Action item » Please return the lines below verbatim, beginning at the one that has "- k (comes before" and stopping after the one that has "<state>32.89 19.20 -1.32", and add no other lines.

Provided information Start Marker

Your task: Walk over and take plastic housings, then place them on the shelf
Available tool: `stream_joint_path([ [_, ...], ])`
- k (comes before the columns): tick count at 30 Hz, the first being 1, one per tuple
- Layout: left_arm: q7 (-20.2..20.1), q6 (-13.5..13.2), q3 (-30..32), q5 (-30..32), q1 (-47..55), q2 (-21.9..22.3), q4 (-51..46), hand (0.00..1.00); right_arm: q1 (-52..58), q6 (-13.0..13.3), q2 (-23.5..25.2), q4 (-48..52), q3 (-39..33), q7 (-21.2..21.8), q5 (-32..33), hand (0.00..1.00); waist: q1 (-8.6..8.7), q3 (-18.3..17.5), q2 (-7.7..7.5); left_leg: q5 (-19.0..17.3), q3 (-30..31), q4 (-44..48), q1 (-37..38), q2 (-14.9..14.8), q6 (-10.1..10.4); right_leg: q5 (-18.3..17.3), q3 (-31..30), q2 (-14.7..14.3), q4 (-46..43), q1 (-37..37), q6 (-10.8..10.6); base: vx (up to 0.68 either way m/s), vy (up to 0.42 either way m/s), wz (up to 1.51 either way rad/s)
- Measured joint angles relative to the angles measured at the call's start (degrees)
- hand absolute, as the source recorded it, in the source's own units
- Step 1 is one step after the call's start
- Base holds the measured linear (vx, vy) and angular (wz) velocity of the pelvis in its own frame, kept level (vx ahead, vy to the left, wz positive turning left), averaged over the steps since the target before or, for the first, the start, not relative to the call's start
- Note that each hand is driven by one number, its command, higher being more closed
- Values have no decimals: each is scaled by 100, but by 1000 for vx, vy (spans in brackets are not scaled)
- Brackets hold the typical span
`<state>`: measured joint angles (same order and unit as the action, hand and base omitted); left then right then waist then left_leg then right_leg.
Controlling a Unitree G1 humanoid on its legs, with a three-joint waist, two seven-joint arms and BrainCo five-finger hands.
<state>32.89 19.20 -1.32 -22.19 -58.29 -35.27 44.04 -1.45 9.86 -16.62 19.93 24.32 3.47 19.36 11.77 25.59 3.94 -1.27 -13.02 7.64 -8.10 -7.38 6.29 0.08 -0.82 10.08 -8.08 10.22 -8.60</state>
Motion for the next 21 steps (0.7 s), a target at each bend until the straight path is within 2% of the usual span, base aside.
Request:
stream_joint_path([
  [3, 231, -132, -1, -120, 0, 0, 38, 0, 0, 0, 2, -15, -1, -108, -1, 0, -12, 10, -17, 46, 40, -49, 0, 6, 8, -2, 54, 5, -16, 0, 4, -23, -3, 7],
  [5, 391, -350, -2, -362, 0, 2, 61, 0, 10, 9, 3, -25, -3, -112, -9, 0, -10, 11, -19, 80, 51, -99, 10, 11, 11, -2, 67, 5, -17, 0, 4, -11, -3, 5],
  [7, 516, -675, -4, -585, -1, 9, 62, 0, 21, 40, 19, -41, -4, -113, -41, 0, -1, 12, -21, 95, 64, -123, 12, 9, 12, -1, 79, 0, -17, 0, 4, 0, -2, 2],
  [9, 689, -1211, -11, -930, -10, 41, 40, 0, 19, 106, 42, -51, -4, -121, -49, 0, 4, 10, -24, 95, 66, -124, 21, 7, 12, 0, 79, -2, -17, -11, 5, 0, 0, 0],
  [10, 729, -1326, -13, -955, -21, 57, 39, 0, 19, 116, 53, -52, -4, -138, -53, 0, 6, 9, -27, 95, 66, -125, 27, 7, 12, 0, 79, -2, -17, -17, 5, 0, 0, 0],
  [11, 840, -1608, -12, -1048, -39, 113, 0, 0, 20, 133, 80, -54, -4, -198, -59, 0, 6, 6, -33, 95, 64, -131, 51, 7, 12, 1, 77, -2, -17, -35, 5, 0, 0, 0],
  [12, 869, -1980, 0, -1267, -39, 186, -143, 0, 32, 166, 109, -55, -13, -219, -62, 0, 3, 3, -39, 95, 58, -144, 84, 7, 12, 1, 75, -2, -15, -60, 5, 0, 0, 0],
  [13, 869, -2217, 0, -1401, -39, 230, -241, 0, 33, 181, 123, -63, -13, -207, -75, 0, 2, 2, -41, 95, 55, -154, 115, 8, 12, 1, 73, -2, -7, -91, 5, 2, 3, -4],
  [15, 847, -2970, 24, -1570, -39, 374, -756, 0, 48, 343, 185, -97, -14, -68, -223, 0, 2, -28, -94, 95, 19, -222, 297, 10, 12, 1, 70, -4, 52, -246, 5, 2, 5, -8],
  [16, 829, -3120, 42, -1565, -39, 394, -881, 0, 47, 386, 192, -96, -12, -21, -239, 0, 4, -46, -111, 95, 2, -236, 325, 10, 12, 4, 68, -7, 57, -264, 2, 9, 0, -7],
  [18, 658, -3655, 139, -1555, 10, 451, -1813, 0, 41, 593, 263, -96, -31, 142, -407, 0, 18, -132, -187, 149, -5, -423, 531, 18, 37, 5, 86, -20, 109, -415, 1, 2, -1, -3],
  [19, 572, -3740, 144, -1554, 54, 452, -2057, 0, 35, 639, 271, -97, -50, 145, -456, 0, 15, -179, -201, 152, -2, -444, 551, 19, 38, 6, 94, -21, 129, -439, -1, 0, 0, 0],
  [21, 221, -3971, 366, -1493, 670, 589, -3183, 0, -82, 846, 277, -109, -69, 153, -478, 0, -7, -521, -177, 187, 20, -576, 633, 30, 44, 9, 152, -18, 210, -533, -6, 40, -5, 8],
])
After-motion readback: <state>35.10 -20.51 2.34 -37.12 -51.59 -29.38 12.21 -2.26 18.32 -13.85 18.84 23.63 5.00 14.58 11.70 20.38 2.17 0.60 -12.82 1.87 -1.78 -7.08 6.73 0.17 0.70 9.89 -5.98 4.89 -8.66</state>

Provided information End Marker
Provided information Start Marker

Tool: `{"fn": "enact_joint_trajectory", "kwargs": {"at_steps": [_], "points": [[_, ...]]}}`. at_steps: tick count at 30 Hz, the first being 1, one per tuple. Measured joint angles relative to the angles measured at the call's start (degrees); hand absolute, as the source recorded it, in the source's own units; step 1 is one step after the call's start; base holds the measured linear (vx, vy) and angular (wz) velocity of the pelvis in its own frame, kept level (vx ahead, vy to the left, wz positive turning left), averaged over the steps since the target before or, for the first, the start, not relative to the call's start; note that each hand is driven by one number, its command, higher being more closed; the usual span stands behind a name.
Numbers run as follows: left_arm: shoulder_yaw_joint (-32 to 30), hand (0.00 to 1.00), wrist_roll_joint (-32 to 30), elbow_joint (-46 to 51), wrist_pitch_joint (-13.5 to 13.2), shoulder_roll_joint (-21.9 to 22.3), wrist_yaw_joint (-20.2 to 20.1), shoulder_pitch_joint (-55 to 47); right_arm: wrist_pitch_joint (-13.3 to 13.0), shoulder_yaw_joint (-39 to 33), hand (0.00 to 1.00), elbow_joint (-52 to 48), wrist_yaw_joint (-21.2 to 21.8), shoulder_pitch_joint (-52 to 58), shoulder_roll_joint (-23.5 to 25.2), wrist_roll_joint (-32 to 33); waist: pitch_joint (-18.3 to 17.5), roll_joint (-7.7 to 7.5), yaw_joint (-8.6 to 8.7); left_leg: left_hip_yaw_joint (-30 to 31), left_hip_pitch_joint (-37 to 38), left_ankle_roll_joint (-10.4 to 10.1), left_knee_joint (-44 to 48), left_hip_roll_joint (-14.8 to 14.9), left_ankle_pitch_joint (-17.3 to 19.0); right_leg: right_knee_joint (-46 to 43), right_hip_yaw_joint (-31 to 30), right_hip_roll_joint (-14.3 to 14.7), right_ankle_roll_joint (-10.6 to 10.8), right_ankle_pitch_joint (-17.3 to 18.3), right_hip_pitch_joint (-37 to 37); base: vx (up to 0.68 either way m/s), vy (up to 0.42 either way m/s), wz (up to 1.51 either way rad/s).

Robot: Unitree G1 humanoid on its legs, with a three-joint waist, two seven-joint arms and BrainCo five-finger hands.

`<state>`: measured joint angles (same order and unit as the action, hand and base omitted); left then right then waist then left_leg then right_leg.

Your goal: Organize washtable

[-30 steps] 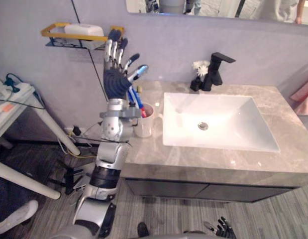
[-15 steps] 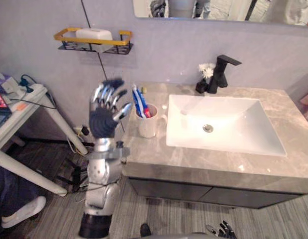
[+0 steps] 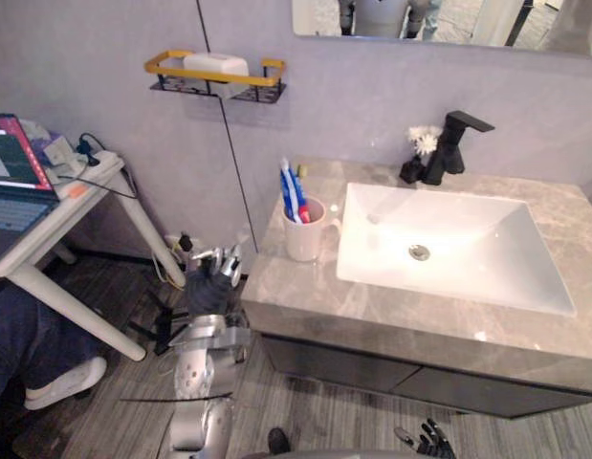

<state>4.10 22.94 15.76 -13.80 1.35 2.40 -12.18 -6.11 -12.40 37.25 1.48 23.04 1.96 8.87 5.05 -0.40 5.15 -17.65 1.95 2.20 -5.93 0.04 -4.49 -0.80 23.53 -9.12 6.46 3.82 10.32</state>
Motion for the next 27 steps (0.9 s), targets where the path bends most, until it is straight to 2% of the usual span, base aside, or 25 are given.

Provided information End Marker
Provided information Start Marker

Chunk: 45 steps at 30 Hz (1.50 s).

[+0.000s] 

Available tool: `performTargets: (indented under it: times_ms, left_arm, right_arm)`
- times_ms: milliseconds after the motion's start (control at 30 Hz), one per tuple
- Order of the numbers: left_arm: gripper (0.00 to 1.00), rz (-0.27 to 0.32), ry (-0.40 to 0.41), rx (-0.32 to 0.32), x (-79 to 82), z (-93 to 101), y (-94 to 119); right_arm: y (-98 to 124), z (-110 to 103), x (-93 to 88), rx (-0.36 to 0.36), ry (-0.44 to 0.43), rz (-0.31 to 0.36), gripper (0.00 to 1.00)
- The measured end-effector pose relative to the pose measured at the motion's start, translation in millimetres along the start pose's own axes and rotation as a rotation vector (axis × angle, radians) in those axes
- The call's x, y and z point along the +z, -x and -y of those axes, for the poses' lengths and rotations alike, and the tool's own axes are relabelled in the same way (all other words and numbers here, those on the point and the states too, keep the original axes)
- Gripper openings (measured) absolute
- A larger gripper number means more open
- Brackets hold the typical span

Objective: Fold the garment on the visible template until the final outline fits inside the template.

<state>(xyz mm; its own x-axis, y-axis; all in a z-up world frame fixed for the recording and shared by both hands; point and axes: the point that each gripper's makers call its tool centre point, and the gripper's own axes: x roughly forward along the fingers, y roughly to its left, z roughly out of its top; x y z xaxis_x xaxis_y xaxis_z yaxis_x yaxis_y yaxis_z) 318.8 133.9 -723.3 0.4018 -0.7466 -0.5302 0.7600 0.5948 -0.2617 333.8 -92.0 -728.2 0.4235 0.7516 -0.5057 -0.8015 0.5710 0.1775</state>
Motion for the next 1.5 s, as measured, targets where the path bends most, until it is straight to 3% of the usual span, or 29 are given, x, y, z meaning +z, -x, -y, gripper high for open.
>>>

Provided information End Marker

Worked solution »
- k (comes before the columns): tick count at 30 Hz, the first being 1, one per tuple
- Layout: left_arm: q7 (-20.2..20.1), q6 (-13.5..13.2), q3 (-30..32), q5 (-30..32), q1 (-47..55), q2 (-21.9..22.3), q4 (-51..46), hand (0.00..1.00); right_arm: q1 (-52..58), q6 (-13.0..13.3), q2 (-23.5..25.2), q4 (-48..52), q3 (-39..33), q7 (-21.2..21.8), q5 (-32..33), hand (0.00..1.00); waist: q1 (-8.6..8.7), q3 (-18.3..17.5), q2 (-7.7..7.5); left_leg: q5 (-19.0..17.3), q3 (-30..31), q4 (-44..48), q1 (-37..38), q2 (-14.9..14.8), q6 (-10.1..10.4); right_leg: q5 (-18.3..17.3), q3 (-31..30), q2 (-14.7..14.3), q4 (-46..43), q1 (-37..37), q6 (-10.8..10.6); base: vx (up to 0.68 either way m/s), vy (up to 0.42 either way m/s), wz (up to 1.51 either way rad/s)
- Measured joint angles relative to the angles measured at the call's start (degrees)
- hand absolute, as the source recorded it, in the source's own units
- Step 1 is one step after the call's start
- Base holds the measured linear (vx, vy) and angular (wz) velocity of the pelvis in its own frame, kept level (vx ahead, vy to the left, wz positive turning left), averaged over the steps since the target before or, for the first, the start, not relative to the call's start
- Note that each hand is driven by one number, its command, higher being more closed
- Values have no decimals: each is scaled by 100, but by 1000 for vx, vy (spans in brackets are not scaled)
- Brackets hold the typical span
`<state>`: measured joint angles (same order and unit as the action, hand and base omitted); left then right then waist then left_leg then right_leg.
Controlling a Unitree G1 humanoid on its legs, with a three-joint waist, two seven-joint arms and BrainCo five-finger hands.
<state>32.89 19.20 -1.32 -22.19 -58.29 -35.27 44.04 -1.45 9.86 -16.62 19.93 24.32 3.47 19.36 11.77 25.59 3.94 -1.27 -13.02 7.64 -8.10 -7.38 6.29 0.08 -0.82 10.08 -8.08 10.22 -8.60</state>

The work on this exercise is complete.